What you will do
Images appear in the records below; leave them out and repeat everything else exactly.

Dataset records
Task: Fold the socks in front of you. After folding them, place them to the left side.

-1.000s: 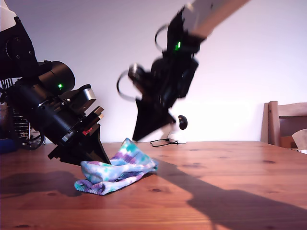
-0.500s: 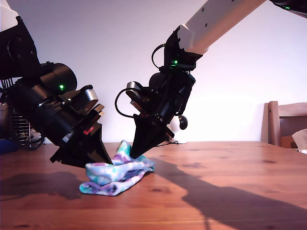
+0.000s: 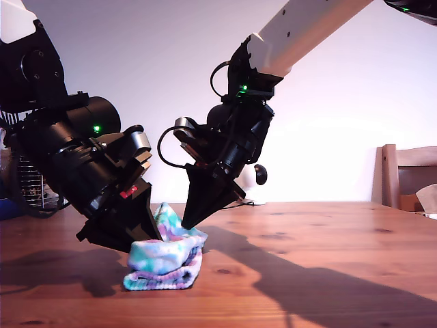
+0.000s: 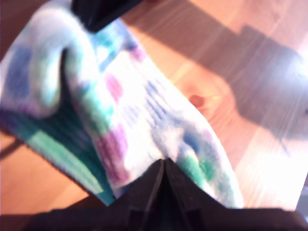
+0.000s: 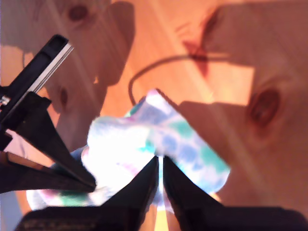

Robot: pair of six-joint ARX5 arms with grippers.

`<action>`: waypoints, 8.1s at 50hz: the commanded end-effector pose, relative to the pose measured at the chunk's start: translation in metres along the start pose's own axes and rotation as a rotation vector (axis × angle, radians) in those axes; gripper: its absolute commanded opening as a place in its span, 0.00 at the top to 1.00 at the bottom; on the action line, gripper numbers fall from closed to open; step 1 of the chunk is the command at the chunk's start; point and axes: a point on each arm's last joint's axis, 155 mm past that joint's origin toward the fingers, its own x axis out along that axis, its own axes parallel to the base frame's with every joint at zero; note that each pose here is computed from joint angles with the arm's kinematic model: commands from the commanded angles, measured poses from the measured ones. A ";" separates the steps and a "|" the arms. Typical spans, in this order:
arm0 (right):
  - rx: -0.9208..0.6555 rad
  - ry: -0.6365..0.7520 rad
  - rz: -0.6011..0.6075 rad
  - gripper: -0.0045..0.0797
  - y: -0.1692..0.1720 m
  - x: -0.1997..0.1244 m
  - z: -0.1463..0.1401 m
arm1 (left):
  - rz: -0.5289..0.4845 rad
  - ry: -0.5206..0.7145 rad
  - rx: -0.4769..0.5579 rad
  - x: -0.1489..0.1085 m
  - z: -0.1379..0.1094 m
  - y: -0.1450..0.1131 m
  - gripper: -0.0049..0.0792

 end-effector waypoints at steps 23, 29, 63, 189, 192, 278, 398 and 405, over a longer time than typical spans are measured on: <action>0.026 -0.007 0.102 0.96 0.027 0.021 0.008 | -0.053 0.023 0.040 0.012 -0.011 -0.009 0.96; 0.016 0.026 -0.011 0.96 0.014 0.027 0.007 | -0.069 0.037 0.036 0.013 -0.014 -0.014 0.96; 0.038 0.083 -0.255 0.96 -0.017 0.032 0.004 | -0.038 0.095 -0.021 0.009 -0.030 -0.006 0.96; 0.019 -0.143 -0.232 0.96 -0.022 -0.113 0.013 | 0.329 0.034 0.240 0.003 -0.001 0.067 0.96; 0.018 -0.144 -0.233 0.96 -0.023 -0.113 0.013 | 0.346 0.068 0.228 -0.001 -0.010 0.074 0.96; 0.040 -0.195 -0.202 0.96 -0.034 -0.127 0.011 | 0.710 0.156 0.079 -0.150 -0.037 0.136 0.96; -0.086 -0.661 -0.668 0.96 -0.053 -0.247 0.114 | 0.102 -0.632 0.329 -0.136 0.153 -0.038 0.96; -0.137 -0.800 -0.759 0.96 -0.050 -0.280 0.141 | 0.102 -0.634 0.329 -0.137 0.154 -0.038 0.96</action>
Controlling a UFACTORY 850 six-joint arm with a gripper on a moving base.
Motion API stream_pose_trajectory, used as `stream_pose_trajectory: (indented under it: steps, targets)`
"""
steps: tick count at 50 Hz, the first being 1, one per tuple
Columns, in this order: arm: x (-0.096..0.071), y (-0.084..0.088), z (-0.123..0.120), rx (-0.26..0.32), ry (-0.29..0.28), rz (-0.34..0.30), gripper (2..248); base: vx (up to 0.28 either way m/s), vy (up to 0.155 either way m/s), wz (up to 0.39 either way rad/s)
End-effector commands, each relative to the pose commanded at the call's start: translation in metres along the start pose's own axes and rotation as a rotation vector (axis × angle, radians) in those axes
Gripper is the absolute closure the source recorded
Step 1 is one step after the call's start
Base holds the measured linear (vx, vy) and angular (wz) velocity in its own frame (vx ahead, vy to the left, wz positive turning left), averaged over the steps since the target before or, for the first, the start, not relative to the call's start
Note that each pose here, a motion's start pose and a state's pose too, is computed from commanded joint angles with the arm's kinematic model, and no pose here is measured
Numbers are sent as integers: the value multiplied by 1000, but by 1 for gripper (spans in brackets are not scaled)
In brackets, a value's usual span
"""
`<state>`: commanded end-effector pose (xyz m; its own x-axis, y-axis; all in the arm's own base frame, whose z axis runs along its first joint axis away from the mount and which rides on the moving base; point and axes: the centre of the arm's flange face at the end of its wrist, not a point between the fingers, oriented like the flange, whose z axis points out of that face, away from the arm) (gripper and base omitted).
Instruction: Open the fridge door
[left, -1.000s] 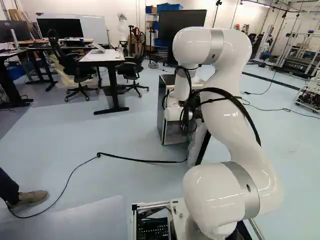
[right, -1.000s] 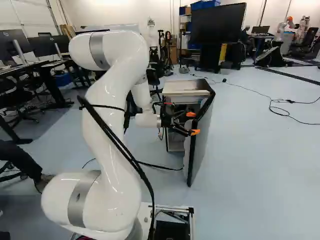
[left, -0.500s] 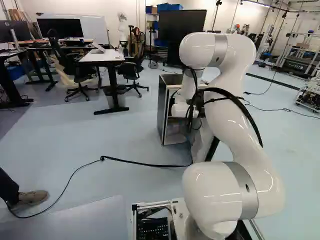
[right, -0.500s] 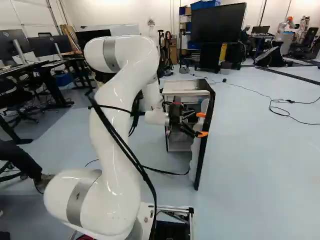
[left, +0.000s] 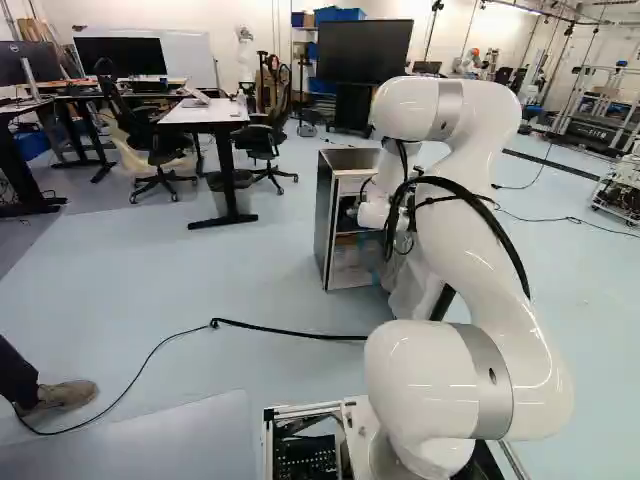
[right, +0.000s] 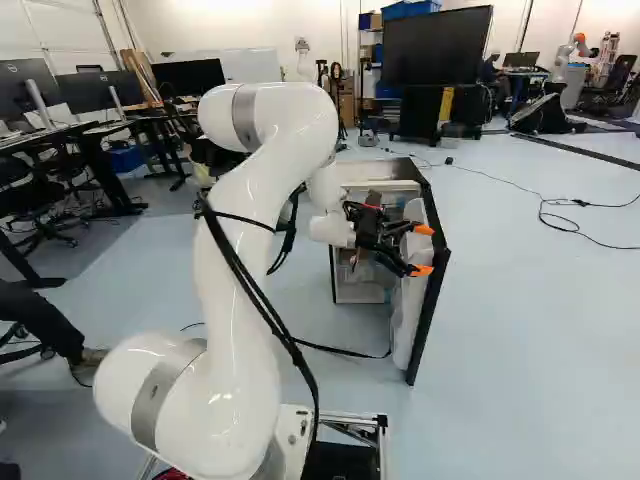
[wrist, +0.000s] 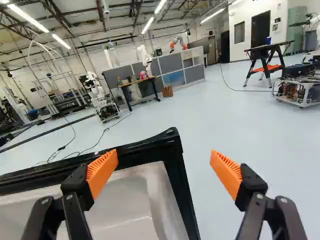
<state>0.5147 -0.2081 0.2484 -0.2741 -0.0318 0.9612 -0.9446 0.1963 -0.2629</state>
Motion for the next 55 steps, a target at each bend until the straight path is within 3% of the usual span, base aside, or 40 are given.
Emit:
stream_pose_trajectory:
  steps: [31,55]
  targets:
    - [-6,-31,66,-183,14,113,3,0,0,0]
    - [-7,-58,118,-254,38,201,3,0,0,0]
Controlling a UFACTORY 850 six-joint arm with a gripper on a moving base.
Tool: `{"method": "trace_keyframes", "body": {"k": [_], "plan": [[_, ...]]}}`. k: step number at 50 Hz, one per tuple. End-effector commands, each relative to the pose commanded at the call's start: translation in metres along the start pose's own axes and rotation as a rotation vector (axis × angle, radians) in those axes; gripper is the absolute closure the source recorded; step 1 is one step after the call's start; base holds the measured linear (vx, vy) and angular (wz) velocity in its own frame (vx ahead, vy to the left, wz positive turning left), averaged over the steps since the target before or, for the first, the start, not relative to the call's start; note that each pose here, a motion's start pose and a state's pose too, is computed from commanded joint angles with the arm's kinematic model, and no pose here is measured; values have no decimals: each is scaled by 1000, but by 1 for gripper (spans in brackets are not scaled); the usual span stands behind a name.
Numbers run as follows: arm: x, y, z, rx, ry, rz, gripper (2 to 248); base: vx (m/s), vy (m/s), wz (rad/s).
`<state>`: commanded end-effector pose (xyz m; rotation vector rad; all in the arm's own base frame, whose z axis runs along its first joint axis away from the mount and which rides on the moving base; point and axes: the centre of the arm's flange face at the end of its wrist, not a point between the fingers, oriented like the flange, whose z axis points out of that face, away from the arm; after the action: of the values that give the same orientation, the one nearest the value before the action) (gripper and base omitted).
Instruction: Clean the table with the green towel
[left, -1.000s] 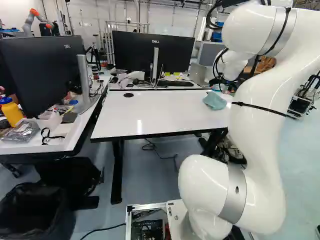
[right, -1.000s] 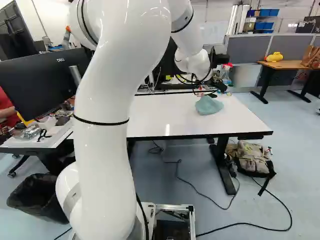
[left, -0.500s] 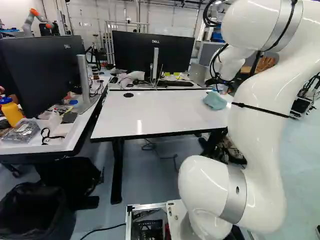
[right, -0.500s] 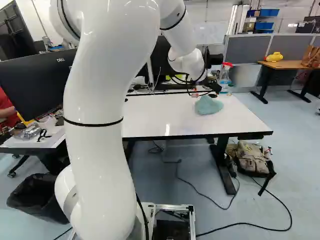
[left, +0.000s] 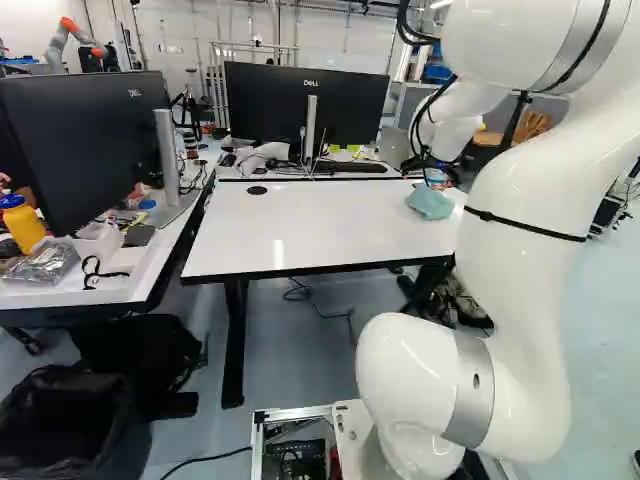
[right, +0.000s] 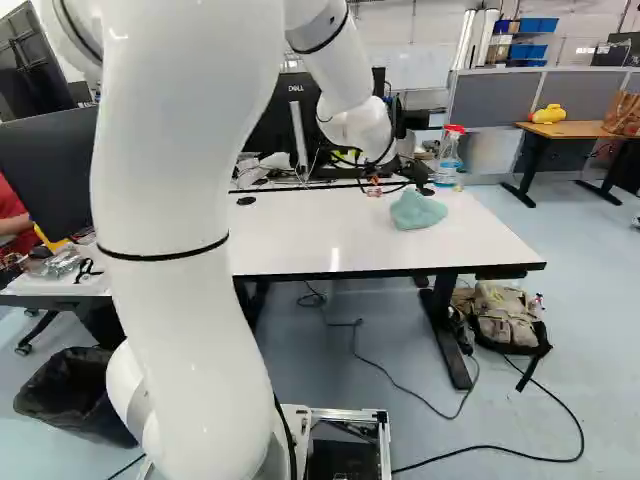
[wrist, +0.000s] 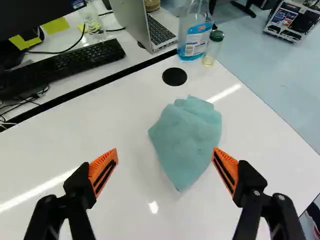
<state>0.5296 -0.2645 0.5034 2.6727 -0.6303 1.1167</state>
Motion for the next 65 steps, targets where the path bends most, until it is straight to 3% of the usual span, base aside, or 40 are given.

Expected answer
Task: Fold the socks in front of you. After folding them, place them to the left side.

-1.000s: 
-0.500s: 
+0.000s: 
+0.000s: 
+0.000s: 

Robot: pair of six-joint ARX5 arms with grippers.

`<action>`: waypoints, 8.1s at 50hz: the commanded end-effector pose, relative to the pose measured at the chunk's start: translation in metres along the start pose's own axes and rotation as a rotation vector (axis × angle, radians) in those axes; gripper: its absolute commanded opening as a place in its span, 0.00 at the top to 1.00 at the bottom; on the action line, gripper numbers fall from closed to open; step 1 of the chunk is the command at the chunk's start; point and axes: a point on each arm's last joint's axis, 155 mm past that joint's origin toward the fingers, its own x axis out along that axis, its own axes parallel to the base frame's with every joint at zero; note that each pose here is computed from joint angles with the arm's kinematic model: commands from the commanded angles, measured poses from the measured ones. A ";" separates the steps and a "|" the arms. Typical spans, in this order:
arm0 (right):
  - rx: -0.9208..0.6555 rad
  - ry: -0.6365..0.7520 rad
  - rz: -0.6011..0.6075 rad
  - gripper: -0.0045..0.0797
  - y: -0.1692..0.1720 m
  - x: -0.1997..0.1244 m
  - z: -0.1463..0.1401 m
arm1 (left):
  - rz: -0.5289..0.4845 rad
  - ry: -0.5206..0.7145 rad
  - rx: -0.4769..0.5579 rad
  - x: -0.1489..0.1085 m
  - z: -0.1379..0.1094 m
  - y: -0.1450..0.1131 m
  - gripper: -0.0049..0.0792

 end-effector waypoints at steps 23, 29, 63, 189, 192, 278, 398 and 405, over a longer time than typical spans are measured on: <action>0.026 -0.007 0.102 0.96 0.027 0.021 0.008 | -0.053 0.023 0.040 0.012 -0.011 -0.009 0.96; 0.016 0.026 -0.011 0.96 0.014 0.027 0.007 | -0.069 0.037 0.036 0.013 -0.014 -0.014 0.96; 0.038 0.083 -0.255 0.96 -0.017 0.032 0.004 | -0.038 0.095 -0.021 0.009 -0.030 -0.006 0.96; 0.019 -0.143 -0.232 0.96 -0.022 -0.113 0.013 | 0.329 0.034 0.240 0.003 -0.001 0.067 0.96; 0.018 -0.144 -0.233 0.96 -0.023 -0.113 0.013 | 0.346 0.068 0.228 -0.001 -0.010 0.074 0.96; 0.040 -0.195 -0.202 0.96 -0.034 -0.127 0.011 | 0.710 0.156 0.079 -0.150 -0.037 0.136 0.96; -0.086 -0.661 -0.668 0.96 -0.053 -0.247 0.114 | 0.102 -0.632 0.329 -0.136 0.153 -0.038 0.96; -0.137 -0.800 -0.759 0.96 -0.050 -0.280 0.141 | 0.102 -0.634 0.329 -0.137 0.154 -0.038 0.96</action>
Controlling a UFACTORY 850 six-joint arm with a gripper on a moving base.
Motion API stream_pose_trajectory, used as `stream_pose_trajectory: (indented under it: steps, targets)`
"""
steps: tick count at 50 Hz, the first being 1, one per tuple
Columns, in this order: arm: x (-0.096..0.071), y (-0.084..0.088), z (-0.123..0.120), rx (-0.26..0.32), ry (-0.29..0.28), rz (-0.34..0.30), gripper (2..248); base: vx (up to 0.28 either way m/s), vy (up to 0.155 either way m/s), wz (up to 0.39 either way rad/s)
End-effector commands, each relative to the pose commanded at the call's start: translation in metres along the start pose's own axes and rotation as a rotation vector (axis × angle, radians) in those axes
Gripper is the absolute closure the source recorded
Step 1 is one step after the call's start
Base holds the measured linear (vx, vy) and angular (wz) velocity in its own frame (vx ahead, vy to the left, wz positive turning left), averaged over the steps since the target before or, for the first, the start, not relative to the call's start
Note that each pose here, a motion's start pose and a state's pose too, is computed from commanded joint angles with the arm's kinematic model, and no pose here is measured
Numbers are sent as integers: the value multiplied by 1000, but by 1 for gripper (spans in brackets are not scaled)
In brackets, a value's usual span
"""
`<state>`: commanded end-effector pose (xyz m; its own x-axis, y-axis; all in the arm's own base frame, whose z axis runs along its first joint axis away from the mount and which rides on the moving base; point and axes: the centre of the arm's flange face at the end of its wrist, not a point between the fingers, oriented like the flange, whose z axis points out of that face, away from the arm) (gripper and base omitted).
Instruction: Open the fridge door
[left, -1.000s] 
[right, -1.000s] 
[left, -0.500s] 
[right, -0.500s] 
[left, +0.000s] 
[right, +0.000s] 
[wrist, +0.000s] 
<state>0.5147 -0.2081 0.2484 -0.2741 -0.0318 0.9612 -0.9446 0.1963 -0.2629</state>
Motion for the next 55 steps, a target at each bend until the straight path is within 3% of the usual span, base aside, or 40 are given.
Emit:
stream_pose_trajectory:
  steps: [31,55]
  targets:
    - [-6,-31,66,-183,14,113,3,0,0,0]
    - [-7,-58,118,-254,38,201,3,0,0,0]
Controlling a UFACTORY 850 six-joint arm with a gripper on a moving base.
Tool: `{"method": "trace_keyframes", "body": {"k": [_], "plan": [[_, ...]]}}`. k: step number at 50 Hz, one per tuple. End-effector commands, each relative to the pose commanded at the call's start: translation in metres along the start pose's own axes and rotation as a rotation vector (axis × angle, radians) in those axes; gripper is the absolute closure the source recorded; step 1 is one step after the call's start; base holds the measured linear (vx, vy) and angular (wz) velocity in its own frame (vx ahead, vy to the left, wz positive turning left), averaged over the steps since the target before or, for the first, the start, not relative to the call's start; note that each pose here, a motion's start pose and a state's pose too, is computed from commanded joint angles with the arm's kinematic model, and no pose here is measured; values have no decimals: each is scaled by 1000, but by 1 for gripper (spans in brackets are not scaled); the usual span stands behind a name.
Numbers run as follows: arm: x, y, z, rx, ry, rz, gripper (2 to 248); base: vx (m/s), vy (m/s), wz (rad/s).
`<state>`: commanded end-effector pose (xyz m; rotation vector rad; all in the arm's own base frame, whose z axis runs along its first joint axis away from the mount and which rides on the moving base; point and axes: the centre of the arm's flange face at the end of its wrist, not a point between the fingers, oriented like the flange, whose z axis points out of that face, away from the arm; after the action: of the values that give the same orientation, the one nearest the value before the action) (gripper and base omitted).
Instruction: Clean the table with the green towel
[left, -1.000s] 
[right, -1.000s] 
[left, -0.500s] 
[right, -0.500s] 
[left, +0.000s] 
[right, +0.000s] 
[wrist, +0.000s] 
<state>0.5296 -0.2645 0.5034 2.6727 -0.6303 1.1167</state>
Motion for the next 65 steps, targets where the path bends most, until it is straight to 3% of the usual span, base aside, or 40 are given.

This answer is complete as it stands.